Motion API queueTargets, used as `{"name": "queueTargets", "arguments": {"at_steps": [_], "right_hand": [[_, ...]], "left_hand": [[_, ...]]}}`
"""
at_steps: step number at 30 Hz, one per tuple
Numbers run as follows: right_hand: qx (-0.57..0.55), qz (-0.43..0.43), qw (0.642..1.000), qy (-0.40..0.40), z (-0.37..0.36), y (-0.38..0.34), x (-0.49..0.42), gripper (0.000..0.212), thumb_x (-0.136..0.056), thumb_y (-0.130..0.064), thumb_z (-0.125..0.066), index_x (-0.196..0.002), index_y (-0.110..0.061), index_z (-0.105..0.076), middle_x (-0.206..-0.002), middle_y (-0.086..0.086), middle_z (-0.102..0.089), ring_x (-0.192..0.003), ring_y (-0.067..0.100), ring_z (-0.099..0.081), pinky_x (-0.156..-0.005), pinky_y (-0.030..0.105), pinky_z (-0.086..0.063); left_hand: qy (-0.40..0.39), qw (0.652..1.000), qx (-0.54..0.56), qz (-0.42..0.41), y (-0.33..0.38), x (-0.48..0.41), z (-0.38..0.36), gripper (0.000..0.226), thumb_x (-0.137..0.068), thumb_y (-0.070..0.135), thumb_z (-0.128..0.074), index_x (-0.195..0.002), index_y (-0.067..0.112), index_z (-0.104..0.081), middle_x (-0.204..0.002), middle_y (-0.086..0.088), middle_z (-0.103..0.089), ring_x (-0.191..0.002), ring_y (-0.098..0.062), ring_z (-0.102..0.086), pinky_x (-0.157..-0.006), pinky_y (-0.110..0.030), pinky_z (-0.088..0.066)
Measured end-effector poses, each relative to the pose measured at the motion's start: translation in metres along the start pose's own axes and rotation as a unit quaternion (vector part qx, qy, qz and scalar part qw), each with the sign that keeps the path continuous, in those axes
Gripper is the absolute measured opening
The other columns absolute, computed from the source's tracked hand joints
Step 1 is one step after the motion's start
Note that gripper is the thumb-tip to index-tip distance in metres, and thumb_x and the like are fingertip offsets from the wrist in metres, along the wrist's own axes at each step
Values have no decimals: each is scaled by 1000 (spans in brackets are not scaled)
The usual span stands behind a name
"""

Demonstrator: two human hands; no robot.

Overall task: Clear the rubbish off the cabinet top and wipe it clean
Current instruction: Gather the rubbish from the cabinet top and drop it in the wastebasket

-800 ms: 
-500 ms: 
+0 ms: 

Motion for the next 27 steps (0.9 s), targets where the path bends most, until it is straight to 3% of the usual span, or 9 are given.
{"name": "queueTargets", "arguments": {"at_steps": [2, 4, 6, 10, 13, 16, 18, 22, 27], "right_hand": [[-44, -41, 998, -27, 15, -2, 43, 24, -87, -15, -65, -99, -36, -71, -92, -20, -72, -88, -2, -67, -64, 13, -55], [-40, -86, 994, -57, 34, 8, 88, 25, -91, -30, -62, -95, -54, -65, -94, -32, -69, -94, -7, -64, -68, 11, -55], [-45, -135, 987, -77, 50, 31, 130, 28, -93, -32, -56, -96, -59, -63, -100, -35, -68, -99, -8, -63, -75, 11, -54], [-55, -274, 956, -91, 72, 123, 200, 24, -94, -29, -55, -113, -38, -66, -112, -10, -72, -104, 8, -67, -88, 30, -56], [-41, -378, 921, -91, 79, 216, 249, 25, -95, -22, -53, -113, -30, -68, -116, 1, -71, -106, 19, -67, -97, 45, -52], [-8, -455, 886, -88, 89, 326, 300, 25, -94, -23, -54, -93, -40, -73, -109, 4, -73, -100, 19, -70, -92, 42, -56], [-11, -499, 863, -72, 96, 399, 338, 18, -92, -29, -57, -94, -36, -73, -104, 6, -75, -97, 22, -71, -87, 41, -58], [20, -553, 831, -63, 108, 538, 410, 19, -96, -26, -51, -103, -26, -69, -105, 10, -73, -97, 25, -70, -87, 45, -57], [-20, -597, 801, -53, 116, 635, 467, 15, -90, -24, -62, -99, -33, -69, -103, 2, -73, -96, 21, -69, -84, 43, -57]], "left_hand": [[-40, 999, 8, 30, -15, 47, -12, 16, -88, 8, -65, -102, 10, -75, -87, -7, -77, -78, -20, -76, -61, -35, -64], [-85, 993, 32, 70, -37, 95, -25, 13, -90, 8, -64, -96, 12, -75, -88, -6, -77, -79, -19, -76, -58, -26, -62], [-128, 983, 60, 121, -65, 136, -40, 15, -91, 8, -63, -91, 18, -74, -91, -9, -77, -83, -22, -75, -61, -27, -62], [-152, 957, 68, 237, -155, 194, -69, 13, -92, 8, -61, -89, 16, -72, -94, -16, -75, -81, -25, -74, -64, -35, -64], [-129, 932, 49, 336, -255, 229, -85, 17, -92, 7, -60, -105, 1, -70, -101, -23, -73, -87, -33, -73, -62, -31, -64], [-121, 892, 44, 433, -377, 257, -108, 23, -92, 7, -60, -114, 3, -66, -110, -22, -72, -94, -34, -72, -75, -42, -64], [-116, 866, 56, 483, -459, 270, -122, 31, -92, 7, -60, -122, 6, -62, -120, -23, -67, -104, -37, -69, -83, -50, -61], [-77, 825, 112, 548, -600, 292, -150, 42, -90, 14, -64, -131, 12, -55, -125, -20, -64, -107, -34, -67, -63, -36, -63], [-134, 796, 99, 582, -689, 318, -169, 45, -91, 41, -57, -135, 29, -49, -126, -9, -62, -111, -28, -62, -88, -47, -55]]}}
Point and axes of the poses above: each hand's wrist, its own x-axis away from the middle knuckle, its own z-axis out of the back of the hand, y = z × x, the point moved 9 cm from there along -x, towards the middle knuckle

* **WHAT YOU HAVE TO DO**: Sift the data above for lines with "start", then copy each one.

* **FINAL ANSWER**:
Measured end-effector poses, each relative to the pose measured at the motion's start: translation in metres along the start pose's own axes and rotation as a unit quaternion (vector part qx, qy, qz and scalar part qw), each with the sign that keeps the path continuous, in those axes
Step 1 is one step after the motion's start

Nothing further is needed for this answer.